Work order >> Find each line below containing the word "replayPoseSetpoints" and copy it.
==================================================
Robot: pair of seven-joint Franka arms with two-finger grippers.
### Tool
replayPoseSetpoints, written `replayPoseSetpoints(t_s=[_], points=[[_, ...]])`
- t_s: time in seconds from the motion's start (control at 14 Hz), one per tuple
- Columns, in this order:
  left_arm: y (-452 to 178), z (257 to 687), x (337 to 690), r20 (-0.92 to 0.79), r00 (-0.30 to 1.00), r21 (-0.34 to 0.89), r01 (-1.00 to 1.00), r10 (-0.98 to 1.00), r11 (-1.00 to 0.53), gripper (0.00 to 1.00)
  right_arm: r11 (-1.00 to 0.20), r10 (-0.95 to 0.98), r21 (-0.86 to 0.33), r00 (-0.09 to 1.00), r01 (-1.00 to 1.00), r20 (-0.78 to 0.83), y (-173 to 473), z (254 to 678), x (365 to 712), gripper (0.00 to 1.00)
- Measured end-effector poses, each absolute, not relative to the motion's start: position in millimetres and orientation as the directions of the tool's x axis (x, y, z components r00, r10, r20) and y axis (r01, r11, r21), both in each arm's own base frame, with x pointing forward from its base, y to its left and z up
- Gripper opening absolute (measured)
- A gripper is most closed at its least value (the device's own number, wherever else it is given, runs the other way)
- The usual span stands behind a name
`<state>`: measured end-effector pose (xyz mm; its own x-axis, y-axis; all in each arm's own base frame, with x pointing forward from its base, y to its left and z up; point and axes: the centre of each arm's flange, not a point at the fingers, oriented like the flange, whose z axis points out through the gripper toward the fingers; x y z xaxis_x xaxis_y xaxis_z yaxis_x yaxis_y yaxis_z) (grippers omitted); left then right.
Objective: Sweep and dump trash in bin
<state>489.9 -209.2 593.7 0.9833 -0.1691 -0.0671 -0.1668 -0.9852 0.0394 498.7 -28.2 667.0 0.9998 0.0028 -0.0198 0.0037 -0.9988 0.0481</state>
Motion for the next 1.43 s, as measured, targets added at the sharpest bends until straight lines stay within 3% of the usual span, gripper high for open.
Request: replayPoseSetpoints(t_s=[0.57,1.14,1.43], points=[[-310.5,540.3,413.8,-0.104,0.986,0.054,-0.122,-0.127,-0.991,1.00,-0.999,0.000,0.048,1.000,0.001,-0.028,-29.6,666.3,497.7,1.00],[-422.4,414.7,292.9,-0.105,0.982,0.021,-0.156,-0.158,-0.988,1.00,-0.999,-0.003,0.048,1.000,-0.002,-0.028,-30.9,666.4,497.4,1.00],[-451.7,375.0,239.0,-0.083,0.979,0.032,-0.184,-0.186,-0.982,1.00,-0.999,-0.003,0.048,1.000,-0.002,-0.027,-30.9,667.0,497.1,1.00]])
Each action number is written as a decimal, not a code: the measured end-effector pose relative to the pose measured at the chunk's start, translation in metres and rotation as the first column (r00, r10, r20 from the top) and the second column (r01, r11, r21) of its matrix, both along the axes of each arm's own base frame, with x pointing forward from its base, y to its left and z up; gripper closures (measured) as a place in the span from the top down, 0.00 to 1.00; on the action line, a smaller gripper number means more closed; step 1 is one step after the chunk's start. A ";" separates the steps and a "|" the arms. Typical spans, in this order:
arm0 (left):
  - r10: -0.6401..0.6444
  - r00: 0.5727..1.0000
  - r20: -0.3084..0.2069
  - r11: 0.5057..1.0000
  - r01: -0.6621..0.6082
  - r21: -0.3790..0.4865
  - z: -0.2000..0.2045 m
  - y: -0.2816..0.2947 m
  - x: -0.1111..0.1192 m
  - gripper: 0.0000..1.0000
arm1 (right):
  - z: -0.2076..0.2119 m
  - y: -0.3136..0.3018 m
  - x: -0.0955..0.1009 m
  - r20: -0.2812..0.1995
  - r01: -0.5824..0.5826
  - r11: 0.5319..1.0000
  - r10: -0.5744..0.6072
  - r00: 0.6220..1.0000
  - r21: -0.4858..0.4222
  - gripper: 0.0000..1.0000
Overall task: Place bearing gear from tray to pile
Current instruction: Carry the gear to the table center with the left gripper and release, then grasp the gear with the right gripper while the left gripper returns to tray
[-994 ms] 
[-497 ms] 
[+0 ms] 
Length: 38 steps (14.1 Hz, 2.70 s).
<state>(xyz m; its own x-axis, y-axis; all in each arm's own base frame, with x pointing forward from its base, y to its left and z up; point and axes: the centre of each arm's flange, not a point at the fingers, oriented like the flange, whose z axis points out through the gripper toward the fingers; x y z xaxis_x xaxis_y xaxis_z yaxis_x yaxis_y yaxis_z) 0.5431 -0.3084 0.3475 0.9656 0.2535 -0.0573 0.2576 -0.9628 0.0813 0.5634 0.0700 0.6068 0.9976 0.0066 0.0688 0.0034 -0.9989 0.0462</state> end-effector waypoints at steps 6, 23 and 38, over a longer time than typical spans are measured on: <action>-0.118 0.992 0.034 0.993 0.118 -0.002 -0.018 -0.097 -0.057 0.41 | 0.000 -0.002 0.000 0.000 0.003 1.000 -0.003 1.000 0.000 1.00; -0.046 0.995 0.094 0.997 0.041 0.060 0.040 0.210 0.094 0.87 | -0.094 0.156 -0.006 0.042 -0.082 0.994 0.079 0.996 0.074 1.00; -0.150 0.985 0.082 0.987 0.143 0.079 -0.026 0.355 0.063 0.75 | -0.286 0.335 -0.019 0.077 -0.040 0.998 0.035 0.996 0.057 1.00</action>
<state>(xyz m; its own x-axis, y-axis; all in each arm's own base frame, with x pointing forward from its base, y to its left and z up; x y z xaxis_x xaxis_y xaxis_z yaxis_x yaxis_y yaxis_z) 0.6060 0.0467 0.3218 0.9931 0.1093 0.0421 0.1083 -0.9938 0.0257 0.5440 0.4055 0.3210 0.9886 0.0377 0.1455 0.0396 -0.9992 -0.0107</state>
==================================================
Result for this exercise >>
replayPoseSetpoints, written `replayPoseSetpoints(t_s=[_], points=[[_, ...]])`
Request: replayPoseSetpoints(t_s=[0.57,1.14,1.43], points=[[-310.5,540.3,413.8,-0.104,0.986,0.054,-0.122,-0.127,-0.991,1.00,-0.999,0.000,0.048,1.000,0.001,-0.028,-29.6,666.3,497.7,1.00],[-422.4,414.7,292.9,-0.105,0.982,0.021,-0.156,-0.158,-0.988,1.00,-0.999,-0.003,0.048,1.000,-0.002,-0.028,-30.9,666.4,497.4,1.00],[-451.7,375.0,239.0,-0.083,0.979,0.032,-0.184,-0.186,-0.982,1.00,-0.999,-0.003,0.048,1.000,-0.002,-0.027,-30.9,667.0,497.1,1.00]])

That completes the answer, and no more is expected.